### WHAT THE EXERCISE ASKS
Each line from the beginning of the data below through the line containing "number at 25" should be repeated exactly, please.
......
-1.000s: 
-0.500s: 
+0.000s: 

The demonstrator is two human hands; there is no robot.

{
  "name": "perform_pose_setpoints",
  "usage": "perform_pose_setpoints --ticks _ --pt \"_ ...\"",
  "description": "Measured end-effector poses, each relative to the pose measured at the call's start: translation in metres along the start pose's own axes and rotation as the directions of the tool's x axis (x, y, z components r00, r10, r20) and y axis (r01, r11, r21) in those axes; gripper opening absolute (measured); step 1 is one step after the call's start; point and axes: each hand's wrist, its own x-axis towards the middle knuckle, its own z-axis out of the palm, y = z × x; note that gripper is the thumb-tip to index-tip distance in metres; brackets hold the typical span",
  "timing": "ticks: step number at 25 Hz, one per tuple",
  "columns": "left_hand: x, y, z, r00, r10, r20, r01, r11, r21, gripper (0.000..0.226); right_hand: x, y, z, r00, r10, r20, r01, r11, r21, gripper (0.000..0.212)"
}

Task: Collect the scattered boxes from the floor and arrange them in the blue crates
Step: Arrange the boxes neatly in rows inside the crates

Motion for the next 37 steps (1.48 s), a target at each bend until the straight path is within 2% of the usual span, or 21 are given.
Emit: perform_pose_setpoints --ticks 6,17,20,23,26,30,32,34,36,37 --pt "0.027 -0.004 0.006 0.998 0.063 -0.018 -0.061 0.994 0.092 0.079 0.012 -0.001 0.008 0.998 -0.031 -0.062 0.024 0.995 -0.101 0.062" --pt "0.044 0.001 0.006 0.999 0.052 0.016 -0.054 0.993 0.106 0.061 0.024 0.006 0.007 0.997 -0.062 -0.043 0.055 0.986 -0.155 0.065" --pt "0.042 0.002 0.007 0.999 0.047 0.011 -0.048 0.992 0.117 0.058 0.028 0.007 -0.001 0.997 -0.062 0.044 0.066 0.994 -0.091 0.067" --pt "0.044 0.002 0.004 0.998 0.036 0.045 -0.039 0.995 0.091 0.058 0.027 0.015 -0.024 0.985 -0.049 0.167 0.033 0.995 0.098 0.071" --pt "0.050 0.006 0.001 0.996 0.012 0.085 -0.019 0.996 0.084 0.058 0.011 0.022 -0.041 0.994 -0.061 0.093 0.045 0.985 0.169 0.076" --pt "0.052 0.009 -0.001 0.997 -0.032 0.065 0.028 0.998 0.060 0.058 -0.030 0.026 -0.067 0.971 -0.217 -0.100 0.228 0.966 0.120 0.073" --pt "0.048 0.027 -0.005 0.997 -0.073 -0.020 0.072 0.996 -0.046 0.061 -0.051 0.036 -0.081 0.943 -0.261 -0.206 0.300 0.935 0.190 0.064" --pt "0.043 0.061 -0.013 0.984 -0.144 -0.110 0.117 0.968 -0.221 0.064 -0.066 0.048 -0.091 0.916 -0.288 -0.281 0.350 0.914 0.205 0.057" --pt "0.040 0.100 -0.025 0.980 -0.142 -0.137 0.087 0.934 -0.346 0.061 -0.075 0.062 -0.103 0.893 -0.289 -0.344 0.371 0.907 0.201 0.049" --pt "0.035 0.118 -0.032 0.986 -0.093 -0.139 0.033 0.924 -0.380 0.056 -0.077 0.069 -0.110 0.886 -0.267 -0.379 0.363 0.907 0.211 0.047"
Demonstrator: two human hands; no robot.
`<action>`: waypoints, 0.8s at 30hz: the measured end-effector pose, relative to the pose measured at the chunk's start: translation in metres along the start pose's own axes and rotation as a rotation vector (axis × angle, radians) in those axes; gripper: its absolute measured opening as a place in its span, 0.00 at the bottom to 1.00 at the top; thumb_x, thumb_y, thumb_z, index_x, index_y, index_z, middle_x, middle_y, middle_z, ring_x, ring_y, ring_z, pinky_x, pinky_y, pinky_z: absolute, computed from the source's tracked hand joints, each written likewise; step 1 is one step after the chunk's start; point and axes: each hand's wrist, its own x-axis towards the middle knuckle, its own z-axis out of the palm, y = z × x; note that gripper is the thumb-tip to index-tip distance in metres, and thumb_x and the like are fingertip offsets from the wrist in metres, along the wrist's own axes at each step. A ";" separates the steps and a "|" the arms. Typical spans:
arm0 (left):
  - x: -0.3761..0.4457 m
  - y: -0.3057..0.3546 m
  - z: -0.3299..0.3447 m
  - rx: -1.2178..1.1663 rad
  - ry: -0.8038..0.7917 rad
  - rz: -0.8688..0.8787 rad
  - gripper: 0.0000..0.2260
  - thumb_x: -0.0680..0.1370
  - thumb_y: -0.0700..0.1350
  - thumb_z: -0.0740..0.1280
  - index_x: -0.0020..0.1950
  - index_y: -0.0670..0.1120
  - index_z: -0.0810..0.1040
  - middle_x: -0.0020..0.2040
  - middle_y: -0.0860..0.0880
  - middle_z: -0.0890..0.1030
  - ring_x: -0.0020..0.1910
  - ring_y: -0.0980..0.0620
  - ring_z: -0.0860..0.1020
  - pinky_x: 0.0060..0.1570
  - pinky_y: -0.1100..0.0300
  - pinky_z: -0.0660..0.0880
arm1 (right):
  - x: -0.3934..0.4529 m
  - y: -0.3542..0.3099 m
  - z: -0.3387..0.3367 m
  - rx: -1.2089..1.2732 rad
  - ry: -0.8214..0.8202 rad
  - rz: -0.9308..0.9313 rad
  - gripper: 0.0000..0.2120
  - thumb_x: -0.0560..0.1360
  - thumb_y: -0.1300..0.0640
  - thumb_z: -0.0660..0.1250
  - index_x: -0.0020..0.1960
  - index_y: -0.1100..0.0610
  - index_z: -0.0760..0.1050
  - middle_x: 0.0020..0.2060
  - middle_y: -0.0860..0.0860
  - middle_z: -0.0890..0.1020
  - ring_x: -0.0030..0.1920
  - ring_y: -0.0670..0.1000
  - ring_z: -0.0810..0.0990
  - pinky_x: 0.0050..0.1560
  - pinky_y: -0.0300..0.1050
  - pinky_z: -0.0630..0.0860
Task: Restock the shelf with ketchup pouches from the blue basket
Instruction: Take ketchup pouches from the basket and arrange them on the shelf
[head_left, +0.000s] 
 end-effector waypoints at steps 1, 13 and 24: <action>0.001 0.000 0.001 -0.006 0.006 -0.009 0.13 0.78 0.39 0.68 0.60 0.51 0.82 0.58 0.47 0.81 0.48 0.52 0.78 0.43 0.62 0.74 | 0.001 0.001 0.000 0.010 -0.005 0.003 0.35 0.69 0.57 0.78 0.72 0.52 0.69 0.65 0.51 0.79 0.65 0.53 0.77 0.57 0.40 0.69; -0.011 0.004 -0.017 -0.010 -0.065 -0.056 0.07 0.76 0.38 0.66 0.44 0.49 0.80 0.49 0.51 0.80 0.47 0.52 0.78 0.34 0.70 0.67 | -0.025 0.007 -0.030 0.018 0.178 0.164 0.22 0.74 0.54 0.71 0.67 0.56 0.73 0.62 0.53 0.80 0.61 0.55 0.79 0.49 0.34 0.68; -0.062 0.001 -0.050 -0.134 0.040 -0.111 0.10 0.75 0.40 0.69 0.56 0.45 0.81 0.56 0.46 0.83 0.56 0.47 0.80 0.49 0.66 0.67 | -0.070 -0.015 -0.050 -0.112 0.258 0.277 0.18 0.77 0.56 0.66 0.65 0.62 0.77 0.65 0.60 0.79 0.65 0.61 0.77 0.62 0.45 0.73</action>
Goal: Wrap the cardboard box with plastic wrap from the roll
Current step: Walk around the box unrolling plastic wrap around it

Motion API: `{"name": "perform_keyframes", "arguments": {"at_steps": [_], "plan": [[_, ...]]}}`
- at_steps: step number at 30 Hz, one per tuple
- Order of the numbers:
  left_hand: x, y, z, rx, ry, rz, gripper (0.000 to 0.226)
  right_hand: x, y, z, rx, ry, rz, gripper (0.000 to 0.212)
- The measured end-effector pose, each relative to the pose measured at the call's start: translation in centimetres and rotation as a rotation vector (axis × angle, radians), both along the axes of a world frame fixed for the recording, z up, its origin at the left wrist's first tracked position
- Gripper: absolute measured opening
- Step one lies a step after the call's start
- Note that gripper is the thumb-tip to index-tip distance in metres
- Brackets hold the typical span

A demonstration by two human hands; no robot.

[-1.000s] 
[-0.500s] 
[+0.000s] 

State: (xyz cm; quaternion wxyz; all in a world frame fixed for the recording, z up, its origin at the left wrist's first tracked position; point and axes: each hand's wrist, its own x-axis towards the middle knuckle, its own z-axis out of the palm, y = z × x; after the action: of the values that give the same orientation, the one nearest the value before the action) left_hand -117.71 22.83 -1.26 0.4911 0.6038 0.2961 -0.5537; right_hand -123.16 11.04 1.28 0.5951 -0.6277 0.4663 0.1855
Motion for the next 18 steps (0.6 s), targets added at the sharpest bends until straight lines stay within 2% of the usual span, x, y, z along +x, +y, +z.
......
### RESPONSE TO THIS EXERCISE
-1.000s: 
-0.500s: 
+0.000s: 

The demonstrator is two human hands; there is no robot.

{
  "name": "perform_pose_setpoints",
  "usage": "perform_pose_setpoints --ticks _ --pt \"_ ...\"",
  "description": "Measured end-effector poses, each relative to the pose measured at the call's start: translation in metres along the start pose's own axes and rotation as the directions of the tool's x axis (x, y, z components r00, r10, r20) and y axis (r01, r11, r21) in those axes; gripper opening absolute (measured); step 1 is one step after the call's start; point and axes: each hand's wrist, its own x-axis towards the middle knuckle, its own z-axis out of the palm, y = z × x; note that gripper is the thumb-tip to index-tip distance in metres; brackets hold the typical span",
  "timing": "ticks: step number at 25 Hz, one per tuple",

The response to the exercise is complete.